If the collection of old books which make up the humanities do, as it is possible to say, constitute a history of the world in terms of successive conceptions of reality and the human image, it is a private history of the world. Philosophia differs from humanitas at least in this, that the philosopher labors to write from a point of view in which deception is the least possible. The point of view of the literary text is man encumbered, or perhaps one might better say adorned, by his deceptions — surrounded by his ghosts and phantasms — clothed in the unassailable dignity of his self-importance which requires and is accessible to no further verification than his own persuasion. The mother of the muses, themselves the mothers of poetry, is traditionally memory — man’s unassailable and unverifiable conviction of having existed.

You will observe that certain of the texts in this course are not on the face of it, what I have referred to throughout as “artistic literature.” Plato was a philosopher, and we read his Republic; the author of the gospel according to Saint Matthew was a sacred historian. These texts have drifted quite casually into the Humanities, and the Humanities in this university has marked them as part of its private history of human existence, and thereby deprived them (implicitly, I think, but nonetheless surely) of their authority as prophetic and philosophic documents.
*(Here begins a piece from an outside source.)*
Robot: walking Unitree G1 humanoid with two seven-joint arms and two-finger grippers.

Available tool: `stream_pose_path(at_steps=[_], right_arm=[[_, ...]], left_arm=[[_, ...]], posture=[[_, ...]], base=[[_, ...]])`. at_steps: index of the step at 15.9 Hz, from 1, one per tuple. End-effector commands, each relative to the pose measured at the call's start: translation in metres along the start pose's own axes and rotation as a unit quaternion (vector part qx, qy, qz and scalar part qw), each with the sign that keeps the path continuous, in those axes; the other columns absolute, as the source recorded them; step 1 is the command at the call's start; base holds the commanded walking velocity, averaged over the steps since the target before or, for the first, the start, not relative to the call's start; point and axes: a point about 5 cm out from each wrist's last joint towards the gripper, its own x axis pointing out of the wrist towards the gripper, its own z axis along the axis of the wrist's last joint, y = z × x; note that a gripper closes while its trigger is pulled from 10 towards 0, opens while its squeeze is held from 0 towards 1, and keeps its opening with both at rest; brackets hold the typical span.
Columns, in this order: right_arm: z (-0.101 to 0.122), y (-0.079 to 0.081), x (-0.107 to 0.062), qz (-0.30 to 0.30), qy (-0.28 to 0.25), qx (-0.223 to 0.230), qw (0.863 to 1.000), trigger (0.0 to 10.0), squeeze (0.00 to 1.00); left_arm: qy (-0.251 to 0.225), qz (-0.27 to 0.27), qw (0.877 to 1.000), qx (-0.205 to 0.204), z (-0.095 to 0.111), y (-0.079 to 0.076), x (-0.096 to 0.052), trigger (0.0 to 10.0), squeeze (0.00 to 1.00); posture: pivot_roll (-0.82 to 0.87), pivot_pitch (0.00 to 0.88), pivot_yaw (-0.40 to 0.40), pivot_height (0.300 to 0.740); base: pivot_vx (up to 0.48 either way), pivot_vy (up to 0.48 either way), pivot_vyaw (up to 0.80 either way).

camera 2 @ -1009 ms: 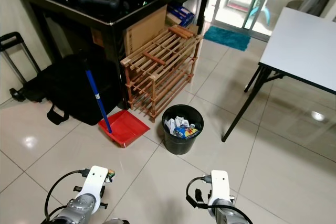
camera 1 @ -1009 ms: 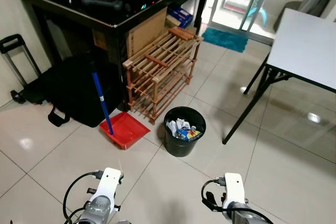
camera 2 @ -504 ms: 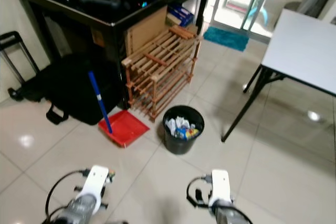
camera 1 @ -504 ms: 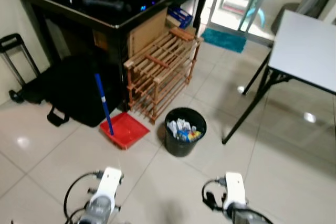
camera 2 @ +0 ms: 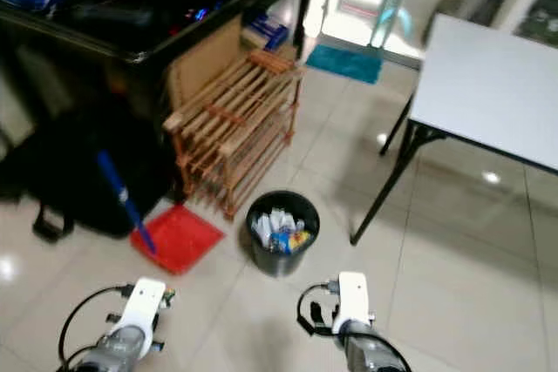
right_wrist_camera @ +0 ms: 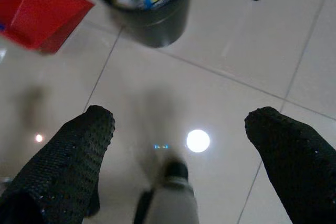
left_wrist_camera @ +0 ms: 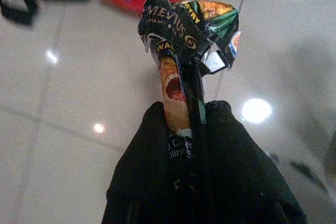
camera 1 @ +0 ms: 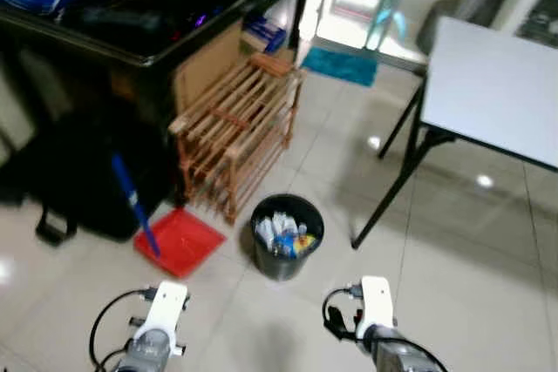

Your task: Picking trash to rubbish bin

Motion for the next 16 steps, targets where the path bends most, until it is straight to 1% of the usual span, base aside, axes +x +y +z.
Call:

They have become part of the rich but unverifiable domain of Mnemosyne.

Now I have said that the humanities needs your identity, and it is not only in terms of your living passion and your unique station in time that the great books need you, it is fundamentally in terms of your capacity for the acknowledgement of authority. The great poems are above all else objects of value, and while they are loved and reverenced, to put it simply, the habit of love and reverence for man and his works will not have passed from the human community.
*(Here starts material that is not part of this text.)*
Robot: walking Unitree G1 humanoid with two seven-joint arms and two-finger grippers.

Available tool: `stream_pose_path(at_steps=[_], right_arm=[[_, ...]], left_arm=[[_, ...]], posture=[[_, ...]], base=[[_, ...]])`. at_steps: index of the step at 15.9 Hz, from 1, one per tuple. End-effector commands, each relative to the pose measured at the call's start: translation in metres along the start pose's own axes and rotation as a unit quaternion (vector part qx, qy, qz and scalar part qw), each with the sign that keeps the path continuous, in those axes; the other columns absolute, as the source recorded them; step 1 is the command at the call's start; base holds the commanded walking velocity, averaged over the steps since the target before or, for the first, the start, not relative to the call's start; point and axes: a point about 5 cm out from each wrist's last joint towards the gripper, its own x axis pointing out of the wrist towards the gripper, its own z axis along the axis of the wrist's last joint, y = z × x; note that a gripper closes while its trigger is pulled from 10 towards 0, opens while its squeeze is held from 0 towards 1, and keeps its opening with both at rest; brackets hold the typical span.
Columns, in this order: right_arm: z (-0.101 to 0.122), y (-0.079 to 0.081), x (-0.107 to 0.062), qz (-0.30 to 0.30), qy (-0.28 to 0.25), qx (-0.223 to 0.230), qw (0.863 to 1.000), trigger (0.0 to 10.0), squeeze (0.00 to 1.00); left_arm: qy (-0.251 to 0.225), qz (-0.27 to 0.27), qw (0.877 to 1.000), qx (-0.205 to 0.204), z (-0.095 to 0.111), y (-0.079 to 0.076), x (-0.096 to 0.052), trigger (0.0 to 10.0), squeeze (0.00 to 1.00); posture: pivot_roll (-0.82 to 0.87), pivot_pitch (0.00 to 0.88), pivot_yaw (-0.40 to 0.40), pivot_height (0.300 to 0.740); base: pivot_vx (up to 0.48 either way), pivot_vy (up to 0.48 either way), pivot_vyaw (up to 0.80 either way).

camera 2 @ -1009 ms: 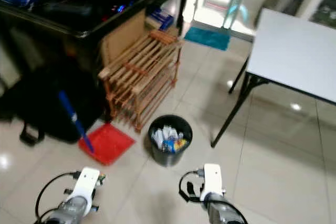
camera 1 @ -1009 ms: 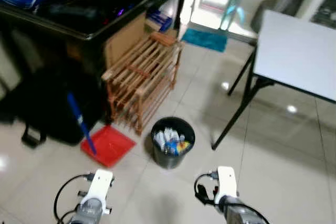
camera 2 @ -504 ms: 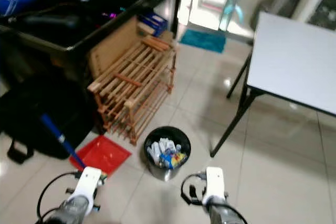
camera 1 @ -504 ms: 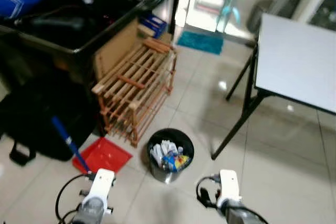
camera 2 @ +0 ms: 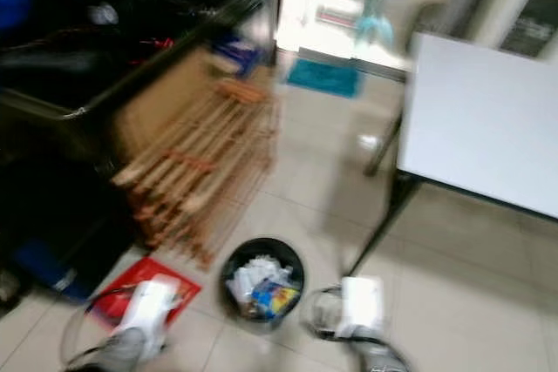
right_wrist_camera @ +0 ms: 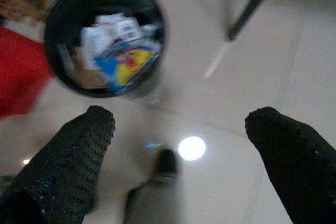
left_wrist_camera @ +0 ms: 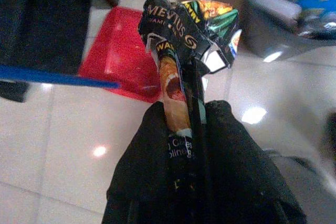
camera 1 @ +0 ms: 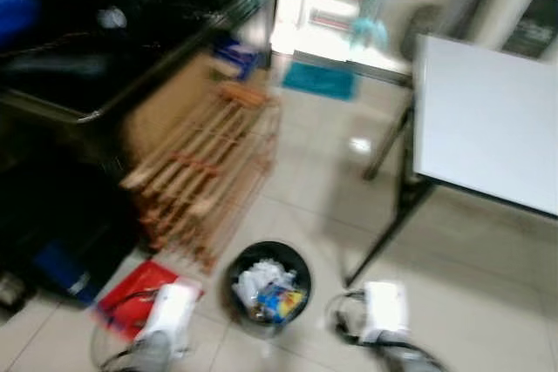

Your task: Picking trash to rubbish bin

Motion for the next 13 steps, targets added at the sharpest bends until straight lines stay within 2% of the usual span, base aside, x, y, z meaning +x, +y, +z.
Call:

But without ceasing to be stable objects of value, the great works are continually specializing, within themselves, secondary systems of value which are not all alike. One touch of nature or art does not make the whole world kin. I have said that the world of Homer and of the other authors whom we study are closed and self-insistent. They are persuaded not only of their own reality, but also of their own truth. Dante condemns Homer to Hell, though to a very comfortable suburb thereof. Euripides and Aeschylus, as Aristophanes points out, do not inhabit the same universe of value. Don Quixote adored the epic style of Virgil, but Cervantes could not affirm it. The mind which understands all these authors in the same sense is decadent and does not comprehend the final demand made by the text, namely, the choice of worlds.

XII.

The final sense which the texts demand of you is the sense of what is commonly called engagement. Without this, sense, [art], without alternative, forsakes life; and even comedy, which is dependent on the recovery of commitment to a fixed reality, becomes attenuated.
The sense of engagement lies definitely beyond the scope of what I have called the Ciceronian humanism. It is a demand made upon you by the texts which is not explicitly sanctioned by the culture of the university in which you confront them. It is a part, I think, of prophetic humanism, but it has taken us, appropriately at the end, out beyond the precincts of the course of reading to which I intended to introduce you.

It is your progressively discovered sense of identity which will answer the demand of the text for acknowledgement of its authority; and the capital meeting between yourself and your master will take place outside of the university as it defines itself.